▸ **What to work on**: Could you set down exactly the lines in the records below between the line holding "query: the noun phrase to outline: **red" and the line holding "Draw the outline of every instance of the **black spoon**", inclusive?

▸ **Stored entries**:
▼▼▼

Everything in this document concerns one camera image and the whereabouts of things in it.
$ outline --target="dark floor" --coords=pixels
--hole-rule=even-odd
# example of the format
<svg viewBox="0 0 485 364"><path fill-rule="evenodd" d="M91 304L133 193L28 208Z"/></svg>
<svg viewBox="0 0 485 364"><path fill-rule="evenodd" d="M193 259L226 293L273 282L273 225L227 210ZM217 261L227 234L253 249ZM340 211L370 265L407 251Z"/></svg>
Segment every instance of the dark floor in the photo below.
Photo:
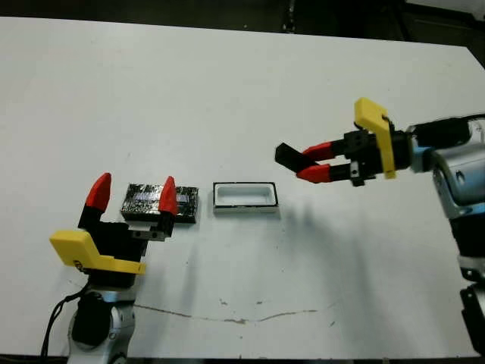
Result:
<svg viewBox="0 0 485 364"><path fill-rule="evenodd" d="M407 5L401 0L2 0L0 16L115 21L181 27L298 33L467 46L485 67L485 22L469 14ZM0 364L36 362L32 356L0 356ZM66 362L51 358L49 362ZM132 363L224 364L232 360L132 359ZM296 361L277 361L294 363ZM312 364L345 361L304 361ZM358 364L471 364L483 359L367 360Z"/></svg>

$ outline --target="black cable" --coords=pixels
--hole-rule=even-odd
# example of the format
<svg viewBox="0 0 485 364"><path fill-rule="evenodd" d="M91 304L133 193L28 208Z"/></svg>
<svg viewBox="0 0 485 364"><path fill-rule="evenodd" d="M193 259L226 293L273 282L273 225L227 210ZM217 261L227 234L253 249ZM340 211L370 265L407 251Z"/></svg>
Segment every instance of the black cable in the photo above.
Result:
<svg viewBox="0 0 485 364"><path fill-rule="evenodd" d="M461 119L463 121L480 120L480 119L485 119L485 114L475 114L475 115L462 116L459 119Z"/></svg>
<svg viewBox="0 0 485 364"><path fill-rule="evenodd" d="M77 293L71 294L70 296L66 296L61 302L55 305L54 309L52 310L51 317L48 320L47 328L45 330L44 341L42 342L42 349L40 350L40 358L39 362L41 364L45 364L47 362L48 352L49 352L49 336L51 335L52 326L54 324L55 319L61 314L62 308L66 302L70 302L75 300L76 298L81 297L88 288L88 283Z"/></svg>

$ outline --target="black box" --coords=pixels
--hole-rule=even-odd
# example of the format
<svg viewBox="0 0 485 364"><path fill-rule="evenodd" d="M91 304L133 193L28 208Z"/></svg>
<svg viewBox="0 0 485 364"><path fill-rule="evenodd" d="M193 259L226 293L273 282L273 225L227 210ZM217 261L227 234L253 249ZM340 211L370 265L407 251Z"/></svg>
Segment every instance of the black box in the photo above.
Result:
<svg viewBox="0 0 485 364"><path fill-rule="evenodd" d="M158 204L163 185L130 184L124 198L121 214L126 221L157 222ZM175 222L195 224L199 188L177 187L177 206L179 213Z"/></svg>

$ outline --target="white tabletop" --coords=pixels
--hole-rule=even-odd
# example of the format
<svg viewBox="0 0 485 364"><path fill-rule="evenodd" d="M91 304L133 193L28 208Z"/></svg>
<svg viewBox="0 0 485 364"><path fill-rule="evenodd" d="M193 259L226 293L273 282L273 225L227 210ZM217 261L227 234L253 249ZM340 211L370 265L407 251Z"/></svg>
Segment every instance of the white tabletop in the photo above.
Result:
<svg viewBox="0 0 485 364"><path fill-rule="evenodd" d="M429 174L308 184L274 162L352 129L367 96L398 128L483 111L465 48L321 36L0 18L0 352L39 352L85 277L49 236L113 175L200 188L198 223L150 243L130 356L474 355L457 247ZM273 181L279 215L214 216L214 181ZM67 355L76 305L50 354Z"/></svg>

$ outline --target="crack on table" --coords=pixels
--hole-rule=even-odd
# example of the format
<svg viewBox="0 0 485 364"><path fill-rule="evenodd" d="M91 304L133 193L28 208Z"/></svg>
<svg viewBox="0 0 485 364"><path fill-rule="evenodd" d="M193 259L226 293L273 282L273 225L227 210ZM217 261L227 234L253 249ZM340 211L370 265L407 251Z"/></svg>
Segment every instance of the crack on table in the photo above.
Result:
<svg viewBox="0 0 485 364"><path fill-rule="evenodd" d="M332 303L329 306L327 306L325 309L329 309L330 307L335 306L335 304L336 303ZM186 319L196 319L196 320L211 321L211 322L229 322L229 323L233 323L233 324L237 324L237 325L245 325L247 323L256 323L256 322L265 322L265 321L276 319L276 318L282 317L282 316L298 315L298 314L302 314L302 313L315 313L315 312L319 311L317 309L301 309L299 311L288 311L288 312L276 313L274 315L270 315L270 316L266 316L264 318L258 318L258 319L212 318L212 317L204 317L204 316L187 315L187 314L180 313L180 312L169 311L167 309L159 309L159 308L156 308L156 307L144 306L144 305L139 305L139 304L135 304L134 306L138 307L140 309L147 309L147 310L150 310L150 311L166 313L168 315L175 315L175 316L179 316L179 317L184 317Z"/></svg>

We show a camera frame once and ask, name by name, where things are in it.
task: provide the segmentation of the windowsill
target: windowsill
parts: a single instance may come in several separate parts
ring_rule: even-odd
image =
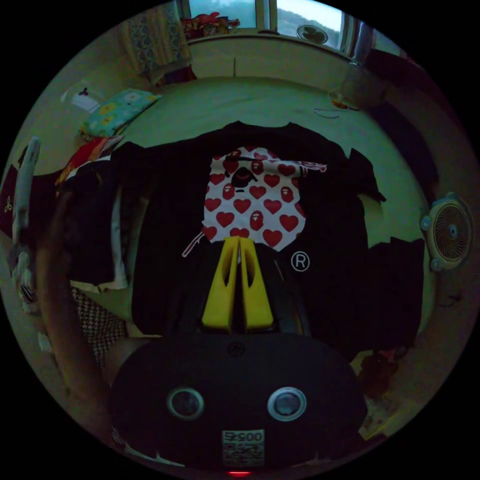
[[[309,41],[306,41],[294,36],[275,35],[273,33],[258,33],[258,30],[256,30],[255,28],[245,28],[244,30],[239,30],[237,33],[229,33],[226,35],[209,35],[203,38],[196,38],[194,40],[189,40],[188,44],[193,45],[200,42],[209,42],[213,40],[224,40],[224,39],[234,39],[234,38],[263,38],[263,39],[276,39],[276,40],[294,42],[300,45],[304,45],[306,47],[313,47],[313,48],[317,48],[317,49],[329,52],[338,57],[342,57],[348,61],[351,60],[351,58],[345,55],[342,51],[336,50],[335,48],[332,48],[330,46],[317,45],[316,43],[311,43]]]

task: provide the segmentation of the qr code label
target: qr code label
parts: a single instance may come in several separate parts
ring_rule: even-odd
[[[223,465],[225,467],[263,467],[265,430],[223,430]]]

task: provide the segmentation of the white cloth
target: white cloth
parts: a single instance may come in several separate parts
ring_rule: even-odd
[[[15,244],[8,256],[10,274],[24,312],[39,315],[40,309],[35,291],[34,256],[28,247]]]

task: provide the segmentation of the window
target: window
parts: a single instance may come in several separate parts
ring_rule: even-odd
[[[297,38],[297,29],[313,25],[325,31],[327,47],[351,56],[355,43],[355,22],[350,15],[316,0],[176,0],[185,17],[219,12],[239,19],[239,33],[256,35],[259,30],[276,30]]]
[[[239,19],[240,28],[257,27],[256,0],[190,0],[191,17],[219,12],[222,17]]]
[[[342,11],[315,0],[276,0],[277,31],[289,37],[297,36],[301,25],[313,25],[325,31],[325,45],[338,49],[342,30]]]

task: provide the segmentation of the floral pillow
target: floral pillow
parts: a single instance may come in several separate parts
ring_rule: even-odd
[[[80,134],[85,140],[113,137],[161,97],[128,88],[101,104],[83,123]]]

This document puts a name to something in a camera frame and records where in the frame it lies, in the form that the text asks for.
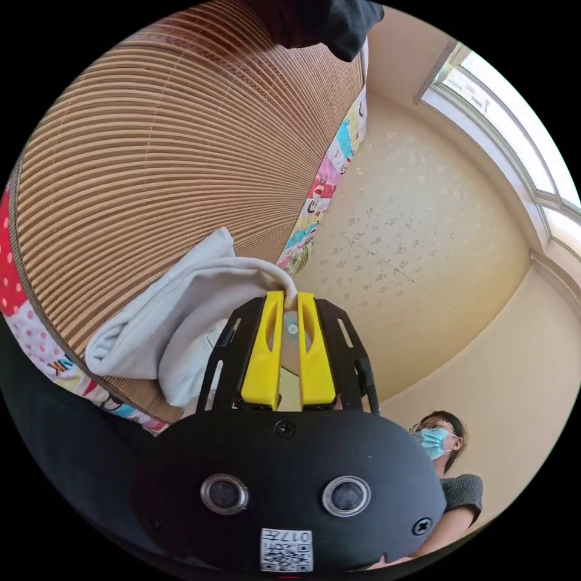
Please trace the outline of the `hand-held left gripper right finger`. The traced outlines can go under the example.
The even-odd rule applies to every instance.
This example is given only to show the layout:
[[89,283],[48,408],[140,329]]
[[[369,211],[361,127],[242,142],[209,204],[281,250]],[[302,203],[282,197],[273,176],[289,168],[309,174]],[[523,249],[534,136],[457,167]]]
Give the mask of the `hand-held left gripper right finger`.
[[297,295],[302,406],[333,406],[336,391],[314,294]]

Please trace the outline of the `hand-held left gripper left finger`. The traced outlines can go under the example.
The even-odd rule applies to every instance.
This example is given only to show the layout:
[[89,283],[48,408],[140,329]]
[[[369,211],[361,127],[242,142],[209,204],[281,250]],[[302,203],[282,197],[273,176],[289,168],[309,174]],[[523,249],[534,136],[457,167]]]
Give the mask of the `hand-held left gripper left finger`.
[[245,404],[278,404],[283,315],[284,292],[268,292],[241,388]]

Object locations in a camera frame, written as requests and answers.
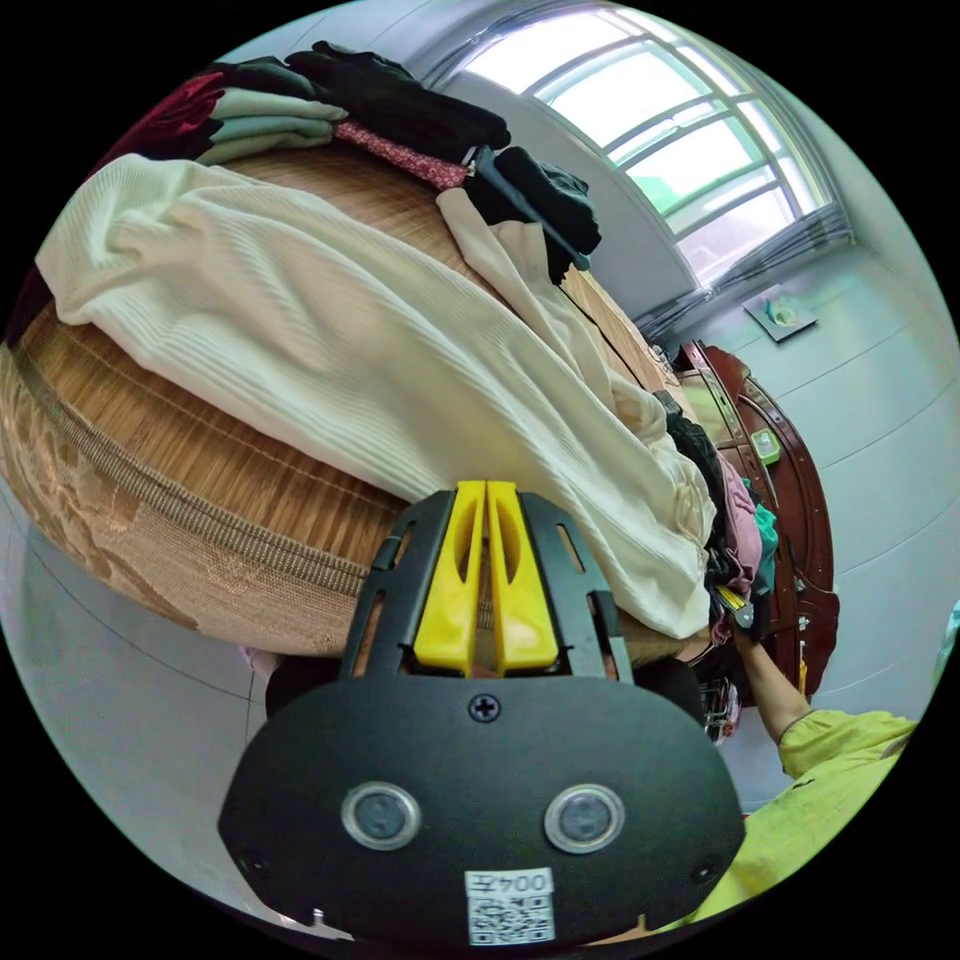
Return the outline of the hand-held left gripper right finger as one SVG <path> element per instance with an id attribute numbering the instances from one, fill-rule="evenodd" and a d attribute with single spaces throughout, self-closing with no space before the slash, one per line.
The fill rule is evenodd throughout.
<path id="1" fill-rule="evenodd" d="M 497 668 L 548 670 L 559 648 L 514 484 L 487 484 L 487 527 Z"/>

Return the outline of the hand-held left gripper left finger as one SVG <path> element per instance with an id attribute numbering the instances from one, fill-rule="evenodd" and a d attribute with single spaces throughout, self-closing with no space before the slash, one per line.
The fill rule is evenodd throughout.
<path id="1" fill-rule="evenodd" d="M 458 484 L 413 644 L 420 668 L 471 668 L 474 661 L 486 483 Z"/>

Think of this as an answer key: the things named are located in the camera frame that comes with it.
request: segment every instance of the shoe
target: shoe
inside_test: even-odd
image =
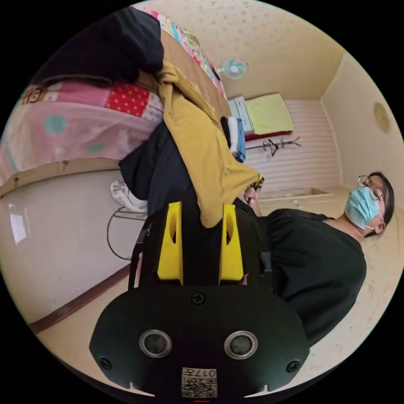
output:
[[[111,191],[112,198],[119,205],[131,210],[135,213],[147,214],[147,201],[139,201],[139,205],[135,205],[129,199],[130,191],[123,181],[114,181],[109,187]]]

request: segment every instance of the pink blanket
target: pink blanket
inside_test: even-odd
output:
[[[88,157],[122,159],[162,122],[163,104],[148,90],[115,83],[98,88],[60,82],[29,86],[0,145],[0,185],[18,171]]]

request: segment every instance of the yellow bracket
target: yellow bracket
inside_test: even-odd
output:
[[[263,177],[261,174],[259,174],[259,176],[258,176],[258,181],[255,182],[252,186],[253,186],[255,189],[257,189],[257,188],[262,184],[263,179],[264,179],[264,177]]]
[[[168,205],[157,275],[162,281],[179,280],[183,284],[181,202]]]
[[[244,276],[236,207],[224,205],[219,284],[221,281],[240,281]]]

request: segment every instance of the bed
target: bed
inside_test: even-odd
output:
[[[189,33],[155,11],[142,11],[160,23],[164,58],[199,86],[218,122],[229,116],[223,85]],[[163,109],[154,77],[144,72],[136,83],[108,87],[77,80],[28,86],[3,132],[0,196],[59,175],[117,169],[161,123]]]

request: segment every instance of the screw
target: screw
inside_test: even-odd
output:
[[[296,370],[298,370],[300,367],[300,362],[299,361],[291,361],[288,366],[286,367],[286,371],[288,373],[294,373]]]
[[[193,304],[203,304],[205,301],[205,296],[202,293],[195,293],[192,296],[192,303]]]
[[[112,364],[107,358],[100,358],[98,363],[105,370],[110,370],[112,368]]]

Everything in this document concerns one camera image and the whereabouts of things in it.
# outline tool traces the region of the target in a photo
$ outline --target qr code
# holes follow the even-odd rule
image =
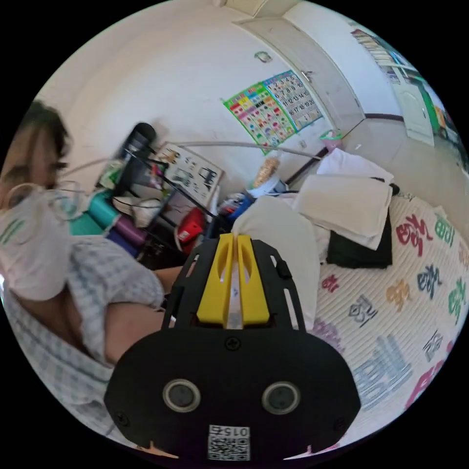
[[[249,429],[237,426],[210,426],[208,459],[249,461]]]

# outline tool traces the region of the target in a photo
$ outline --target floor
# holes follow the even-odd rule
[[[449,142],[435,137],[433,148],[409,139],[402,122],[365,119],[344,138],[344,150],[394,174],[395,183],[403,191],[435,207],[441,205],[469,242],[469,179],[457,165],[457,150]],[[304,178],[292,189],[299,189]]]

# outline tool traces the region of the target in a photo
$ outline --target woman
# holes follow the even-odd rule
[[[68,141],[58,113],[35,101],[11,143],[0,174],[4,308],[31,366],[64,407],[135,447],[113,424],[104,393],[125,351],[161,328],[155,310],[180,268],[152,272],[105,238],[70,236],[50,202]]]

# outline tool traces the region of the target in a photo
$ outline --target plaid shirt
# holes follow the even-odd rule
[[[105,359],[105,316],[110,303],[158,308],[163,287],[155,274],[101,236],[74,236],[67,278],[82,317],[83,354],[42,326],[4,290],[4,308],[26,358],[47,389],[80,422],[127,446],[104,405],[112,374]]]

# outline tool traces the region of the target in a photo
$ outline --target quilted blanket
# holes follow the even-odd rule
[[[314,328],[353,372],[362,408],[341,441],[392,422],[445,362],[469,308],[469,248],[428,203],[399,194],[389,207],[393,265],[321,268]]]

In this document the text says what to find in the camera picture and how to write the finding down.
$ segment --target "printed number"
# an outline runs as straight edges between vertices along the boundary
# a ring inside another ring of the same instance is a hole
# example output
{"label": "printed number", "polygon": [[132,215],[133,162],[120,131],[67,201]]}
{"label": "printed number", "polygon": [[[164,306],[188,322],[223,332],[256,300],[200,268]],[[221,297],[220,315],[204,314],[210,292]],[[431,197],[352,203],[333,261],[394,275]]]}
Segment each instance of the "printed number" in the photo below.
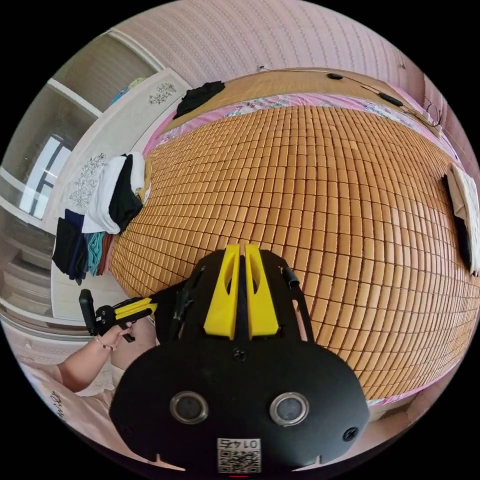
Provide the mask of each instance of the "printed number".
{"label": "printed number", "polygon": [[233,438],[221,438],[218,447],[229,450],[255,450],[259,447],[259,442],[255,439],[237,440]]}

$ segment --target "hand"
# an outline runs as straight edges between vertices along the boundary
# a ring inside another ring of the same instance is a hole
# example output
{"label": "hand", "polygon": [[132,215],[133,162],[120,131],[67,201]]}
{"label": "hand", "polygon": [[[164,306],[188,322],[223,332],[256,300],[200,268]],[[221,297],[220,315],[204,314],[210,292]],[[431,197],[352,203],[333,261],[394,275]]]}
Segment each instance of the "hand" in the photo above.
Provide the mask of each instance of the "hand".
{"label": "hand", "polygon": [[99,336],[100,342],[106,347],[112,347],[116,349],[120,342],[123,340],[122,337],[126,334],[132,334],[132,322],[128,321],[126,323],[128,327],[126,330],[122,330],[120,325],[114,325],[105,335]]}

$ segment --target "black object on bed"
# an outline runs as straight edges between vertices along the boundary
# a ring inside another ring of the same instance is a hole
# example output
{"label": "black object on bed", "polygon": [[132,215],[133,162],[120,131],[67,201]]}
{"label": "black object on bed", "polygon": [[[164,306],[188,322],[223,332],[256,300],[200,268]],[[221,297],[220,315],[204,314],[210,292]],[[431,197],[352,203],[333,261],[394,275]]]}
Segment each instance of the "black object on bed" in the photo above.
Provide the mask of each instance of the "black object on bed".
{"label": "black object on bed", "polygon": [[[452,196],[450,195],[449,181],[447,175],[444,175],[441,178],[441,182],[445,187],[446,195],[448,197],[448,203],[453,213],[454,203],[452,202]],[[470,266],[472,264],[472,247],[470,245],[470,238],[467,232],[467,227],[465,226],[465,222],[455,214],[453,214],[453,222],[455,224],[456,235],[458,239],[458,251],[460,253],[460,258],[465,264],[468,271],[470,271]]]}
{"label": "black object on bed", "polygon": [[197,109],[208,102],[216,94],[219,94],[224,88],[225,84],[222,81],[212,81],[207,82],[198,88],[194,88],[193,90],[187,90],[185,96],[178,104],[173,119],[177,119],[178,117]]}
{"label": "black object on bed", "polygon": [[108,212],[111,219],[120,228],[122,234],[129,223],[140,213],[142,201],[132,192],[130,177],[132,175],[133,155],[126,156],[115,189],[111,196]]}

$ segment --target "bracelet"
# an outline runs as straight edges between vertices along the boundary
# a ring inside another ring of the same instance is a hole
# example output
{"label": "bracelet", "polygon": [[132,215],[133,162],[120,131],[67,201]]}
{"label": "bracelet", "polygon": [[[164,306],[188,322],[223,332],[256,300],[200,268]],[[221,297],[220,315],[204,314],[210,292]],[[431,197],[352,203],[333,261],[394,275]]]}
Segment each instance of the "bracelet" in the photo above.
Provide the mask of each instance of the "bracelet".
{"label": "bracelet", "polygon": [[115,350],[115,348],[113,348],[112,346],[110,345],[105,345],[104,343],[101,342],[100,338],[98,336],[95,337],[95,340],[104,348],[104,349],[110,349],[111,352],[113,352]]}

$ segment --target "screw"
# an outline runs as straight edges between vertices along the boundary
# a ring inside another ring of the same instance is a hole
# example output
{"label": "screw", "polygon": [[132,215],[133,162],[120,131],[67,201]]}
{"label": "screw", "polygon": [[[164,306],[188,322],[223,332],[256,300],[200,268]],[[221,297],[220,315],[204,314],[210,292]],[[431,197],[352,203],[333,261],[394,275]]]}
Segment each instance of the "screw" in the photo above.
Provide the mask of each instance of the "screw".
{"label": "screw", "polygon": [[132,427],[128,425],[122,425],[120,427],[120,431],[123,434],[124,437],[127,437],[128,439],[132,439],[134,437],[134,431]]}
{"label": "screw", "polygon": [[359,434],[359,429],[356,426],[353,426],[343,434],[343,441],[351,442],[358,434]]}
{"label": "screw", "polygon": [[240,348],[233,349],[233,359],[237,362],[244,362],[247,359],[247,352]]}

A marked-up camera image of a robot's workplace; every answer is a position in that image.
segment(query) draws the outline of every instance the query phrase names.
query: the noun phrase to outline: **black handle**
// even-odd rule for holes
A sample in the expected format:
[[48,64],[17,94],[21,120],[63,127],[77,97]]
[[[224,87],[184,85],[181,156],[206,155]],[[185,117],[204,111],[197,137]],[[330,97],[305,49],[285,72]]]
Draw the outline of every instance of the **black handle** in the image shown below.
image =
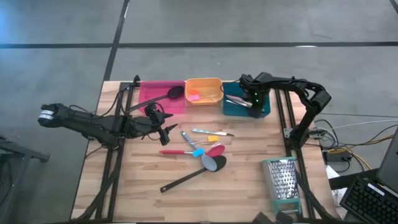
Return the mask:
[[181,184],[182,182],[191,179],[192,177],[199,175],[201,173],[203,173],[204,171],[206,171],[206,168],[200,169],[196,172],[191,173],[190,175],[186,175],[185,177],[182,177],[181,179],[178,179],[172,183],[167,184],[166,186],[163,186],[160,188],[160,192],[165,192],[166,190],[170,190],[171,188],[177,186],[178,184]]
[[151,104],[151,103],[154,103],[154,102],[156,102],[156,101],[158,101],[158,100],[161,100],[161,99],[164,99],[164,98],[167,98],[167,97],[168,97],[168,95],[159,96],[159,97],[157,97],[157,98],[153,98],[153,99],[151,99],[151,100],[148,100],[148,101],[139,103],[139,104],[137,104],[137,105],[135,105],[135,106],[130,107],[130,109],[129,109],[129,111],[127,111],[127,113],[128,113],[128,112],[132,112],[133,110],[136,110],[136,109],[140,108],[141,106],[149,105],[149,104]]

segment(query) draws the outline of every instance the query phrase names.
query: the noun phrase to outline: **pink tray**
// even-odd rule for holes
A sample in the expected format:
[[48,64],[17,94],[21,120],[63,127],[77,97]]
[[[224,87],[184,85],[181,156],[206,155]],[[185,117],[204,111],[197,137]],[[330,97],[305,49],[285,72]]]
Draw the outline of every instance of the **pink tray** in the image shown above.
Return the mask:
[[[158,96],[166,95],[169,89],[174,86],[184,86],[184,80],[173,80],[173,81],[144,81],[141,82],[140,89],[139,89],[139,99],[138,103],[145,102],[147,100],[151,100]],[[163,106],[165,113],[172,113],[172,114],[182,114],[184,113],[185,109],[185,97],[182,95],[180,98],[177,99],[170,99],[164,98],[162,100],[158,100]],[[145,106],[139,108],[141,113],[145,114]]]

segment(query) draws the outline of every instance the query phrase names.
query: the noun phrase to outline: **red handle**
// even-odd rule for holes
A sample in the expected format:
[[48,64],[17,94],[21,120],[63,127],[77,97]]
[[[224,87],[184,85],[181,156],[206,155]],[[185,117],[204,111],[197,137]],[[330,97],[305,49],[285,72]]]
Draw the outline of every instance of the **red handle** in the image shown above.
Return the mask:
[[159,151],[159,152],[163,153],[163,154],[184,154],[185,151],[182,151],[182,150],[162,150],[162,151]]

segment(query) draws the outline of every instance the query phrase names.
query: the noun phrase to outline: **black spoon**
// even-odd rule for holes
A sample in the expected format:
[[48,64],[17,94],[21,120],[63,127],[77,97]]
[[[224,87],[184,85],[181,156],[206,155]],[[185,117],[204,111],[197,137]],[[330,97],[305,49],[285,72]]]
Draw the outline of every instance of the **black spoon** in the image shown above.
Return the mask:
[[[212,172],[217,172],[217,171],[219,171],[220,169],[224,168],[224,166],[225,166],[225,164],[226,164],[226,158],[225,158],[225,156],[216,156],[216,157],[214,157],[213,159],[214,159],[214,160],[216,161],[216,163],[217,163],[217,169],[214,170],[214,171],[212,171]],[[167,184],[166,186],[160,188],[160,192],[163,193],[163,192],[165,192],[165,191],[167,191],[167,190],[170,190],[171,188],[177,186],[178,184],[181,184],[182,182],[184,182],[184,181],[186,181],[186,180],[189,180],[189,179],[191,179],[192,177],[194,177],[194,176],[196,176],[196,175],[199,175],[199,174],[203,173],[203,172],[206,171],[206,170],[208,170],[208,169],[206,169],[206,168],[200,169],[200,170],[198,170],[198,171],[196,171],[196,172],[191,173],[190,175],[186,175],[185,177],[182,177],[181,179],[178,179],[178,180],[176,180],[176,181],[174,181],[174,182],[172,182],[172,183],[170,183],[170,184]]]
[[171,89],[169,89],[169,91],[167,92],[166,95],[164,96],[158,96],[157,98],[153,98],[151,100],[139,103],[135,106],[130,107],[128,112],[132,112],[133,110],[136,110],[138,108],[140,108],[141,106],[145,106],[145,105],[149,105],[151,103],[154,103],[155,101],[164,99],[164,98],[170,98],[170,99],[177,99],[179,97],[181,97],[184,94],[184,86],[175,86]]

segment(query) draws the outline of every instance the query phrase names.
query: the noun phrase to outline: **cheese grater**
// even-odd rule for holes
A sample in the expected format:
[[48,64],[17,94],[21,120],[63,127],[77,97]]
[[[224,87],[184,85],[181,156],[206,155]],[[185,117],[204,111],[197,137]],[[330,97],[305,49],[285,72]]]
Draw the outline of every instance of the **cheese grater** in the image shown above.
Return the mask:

▲▲▲

▸ **Result of this task**:
query: the noun phrase to outline: **red handle**
// even-odd rule for holes
A sample in the expected format:
[[48,64],[17,94],[21,120],[63,127],[77,97]]
[[[224,87],[184,85],[181,156],[206,155]],[[185,117],[204,111],[197,137]],[[330,97],[305,49],[285,72]]]
Draw the outline of every instance of the **red handle** in the image shown above.
Return the mask:
[[159,151],[159,152],[163,153],[163,154],[184,154],[185,151],[182,151],[182,150],[162,150],[162,151]]

segment(query) draws the outline of every instance the query phrase names.
query: the noun phrase to outline: **black spoon**
// even-odd rule for holes
A sample in the expected format:
[[48,64],[17,94],[21,120],[63,127],[77,97]]
[[[224,87],[184,85],[181,156],[206,155]],[[185,117],[204,111],[197,137]],[[330,97],[305,49],[285,72]]]
Draw the outline of every instance of the **black spoon** in the image shown above.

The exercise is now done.